Predictive Maintenance in Healthcare Services with Big Data Technologies


Coban S., Gökalp M. O., Gokalp E., Eren P. E., Koçyiğit A.

11th IEEE International Conference on Service-Oriented Computing and Applications (SOCA), Paris, Fransa, 19 - 22 Kasım 2018, ss.93-98 identifier identifier

  • Yayın Türü: Bildiri / Tam Metin Bildiri
  • Cilt numarası:
  • Doi Numarası: 10.1109/soca.2018.00021
  • Basıldığı Şehir: Paris
  • Basıldığı Ülke: Fransa
  • Sayfa Sayıları: ss.93-98
  • Anahtar Kelimeler: Predictive Maintenance, Big Data, Cloud Computing, Internet of Things, Biomedical Devices, ANALYTICS
  • Orta Doğu Teknik Üniversitesi Adresli: Evet

Özet

Advances in medical technology is not sufficient alone to satisfy the growing and emerging needs such as improving quality of life, providing healthcare services tailored to each individual, ensuring efficient management of care and creating sustainable social healthcare.

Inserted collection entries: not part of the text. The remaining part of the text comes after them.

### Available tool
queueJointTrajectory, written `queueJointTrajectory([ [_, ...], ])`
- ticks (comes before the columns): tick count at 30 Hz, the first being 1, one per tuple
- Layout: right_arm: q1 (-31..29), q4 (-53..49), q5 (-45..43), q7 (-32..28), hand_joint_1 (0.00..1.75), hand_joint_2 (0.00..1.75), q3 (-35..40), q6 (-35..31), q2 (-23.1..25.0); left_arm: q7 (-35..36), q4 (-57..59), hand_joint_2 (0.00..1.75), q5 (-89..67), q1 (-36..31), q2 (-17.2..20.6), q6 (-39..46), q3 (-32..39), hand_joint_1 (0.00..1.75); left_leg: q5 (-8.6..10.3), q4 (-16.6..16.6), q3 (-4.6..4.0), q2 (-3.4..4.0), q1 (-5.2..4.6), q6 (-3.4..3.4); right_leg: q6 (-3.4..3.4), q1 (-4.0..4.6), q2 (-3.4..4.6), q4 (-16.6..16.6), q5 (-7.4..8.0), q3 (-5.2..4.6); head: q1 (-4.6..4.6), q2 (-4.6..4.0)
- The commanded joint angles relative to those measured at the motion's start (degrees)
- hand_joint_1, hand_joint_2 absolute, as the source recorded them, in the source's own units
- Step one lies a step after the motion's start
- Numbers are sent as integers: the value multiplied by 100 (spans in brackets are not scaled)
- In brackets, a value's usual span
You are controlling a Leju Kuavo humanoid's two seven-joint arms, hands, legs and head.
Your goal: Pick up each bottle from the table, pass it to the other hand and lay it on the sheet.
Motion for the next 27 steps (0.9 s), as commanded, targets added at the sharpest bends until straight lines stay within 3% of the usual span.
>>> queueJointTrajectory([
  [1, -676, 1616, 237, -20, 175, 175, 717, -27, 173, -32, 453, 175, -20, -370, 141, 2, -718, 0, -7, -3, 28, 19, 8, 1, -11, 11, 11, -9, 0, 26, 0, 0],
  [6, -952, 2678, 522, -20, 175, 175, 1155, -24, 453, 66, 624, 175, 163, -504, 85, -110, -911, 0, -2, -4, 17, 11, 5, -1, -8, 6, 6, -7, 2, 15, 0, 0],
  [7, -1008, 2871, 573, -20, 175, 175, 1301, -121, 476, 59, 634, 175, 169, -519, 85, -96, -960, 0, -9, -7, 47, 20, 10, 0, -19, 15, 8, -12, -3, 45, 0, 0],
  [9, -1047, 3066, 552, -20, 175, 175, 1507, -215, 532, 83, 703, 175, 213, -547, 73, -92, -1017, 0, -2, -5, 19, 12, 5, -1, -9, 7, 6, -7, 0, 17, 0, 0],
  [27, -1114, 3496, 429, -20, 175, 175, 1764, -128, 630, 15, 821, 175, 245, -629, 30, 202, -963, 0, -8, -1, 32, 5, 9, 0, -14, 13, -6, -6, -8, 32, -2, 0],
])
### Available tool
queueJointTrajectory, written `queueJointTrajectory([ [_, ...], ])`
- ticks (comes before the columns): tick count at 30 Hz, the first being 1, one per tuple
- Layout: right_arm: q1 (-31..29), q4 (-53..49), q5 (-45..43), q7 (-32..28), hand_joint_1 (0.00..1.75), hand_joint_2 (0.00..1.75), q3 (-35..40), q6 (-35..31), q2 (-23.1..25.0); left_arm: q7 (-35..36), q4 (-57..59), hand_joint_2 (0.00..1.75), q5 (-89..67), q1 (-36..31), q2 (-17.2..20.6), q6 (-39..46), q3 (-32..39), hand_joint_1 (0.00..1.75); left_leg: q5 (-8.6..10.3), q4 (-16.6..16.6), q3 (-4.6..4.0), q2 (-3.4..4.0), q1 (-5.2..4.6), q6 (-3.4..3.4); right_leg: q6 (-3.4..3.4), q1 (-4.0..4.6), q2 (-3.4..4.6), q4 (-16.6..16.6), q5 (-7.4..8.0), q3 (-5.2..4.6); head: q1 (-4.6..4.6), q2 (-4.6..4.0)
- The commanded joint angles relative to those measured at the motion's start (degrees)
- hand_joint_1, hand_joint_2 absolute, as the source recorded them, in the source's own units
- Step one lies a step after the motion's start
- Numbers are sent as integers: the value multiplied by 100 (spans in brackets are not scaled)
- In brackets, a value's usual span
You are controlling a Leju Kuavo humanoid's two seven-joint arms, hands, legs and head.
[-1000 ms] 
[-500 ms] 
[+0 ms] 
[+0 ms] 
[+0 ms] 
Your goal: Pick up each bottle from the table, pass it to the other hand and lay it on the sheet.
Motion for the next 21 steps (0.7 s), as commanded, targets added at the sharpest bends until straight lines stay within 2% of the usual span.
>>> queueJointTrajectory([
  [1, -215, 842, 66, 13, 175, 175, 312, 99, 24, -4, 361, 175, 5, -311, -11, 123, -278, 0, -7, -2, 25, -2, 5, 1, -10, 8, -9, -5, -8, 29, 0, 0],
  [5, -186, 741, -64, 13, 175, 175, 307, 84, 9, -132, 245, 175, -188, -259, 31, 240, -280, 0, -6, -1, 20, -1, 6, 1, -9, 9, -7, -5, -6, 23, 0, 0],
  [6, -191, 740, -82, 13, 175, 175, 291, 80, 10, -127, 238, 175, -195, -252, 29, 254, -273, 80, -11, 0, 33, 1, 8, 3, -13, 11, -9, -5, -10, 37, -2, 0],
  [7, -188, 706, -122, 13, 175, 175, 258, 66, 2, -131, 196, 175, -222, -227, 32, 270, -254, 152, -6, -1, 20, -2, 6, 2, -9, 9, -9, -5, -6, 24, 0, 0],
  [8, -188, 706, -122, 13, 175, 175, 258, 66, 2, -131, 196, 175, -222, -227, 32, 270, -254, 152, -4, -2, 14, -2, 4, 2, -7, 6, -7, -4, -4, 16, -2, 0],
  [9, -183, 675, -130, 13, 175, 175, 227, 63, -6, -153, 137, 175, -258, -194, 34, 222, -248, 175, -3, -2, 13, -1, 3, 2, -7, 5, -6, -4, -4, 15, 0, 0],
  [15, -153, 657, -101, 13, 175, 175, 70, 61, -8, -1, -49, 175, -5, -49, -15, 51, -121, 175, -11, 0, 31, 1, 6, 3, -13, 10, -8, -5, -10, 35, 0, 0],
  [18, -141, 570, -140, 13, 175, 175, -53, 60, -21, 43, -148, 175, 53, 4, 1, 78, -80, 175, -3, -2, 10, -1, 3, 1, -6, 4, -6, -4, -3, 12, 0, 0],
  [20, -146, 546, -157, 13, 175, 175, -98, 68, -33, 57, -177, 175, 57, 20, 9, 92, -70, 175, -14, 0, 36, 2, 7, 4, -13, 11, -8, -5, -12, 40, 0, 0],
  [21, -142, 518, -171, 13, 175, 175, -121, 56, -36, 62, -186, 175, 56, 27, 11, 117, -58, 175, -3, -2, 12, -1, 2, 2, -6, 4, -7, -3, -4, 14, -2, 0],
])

There is a potential for substantially enhancing healthcare services by integrating information technologies, social networking technologies, digitization and control of biomedical devices, and utilization of big data technologies as well as machine learning techniques. Today, data has become more ubiquitous and accessible by virtue of advancements in smart sensor and actuator technologies. This in turn allow us to collect significant amount of data from biomedical devices and automate certain healthcare functions. In order to get maximum benefit from the generated data, there is a need to develop new models and distributed data analytics approaches for health industry. Big data has the potential to improve the quality and efficiency of health care services as well as reducing the maintenance costs by minimizing the risks related with malfunctions of biomedical devices. Hospitals grasp this noteworthy potential and convert collected data into valuable information that can be used for several purposes including management of biomedical device maintenance. To this end, in this study, by leveraging the latest advancements in big data analytics technologies, we propose a scalable predictive maintenance architecture for healthcare domain. We also discussed the opportunities and challenges of utilizing the proposed architecture in the healthcare domain.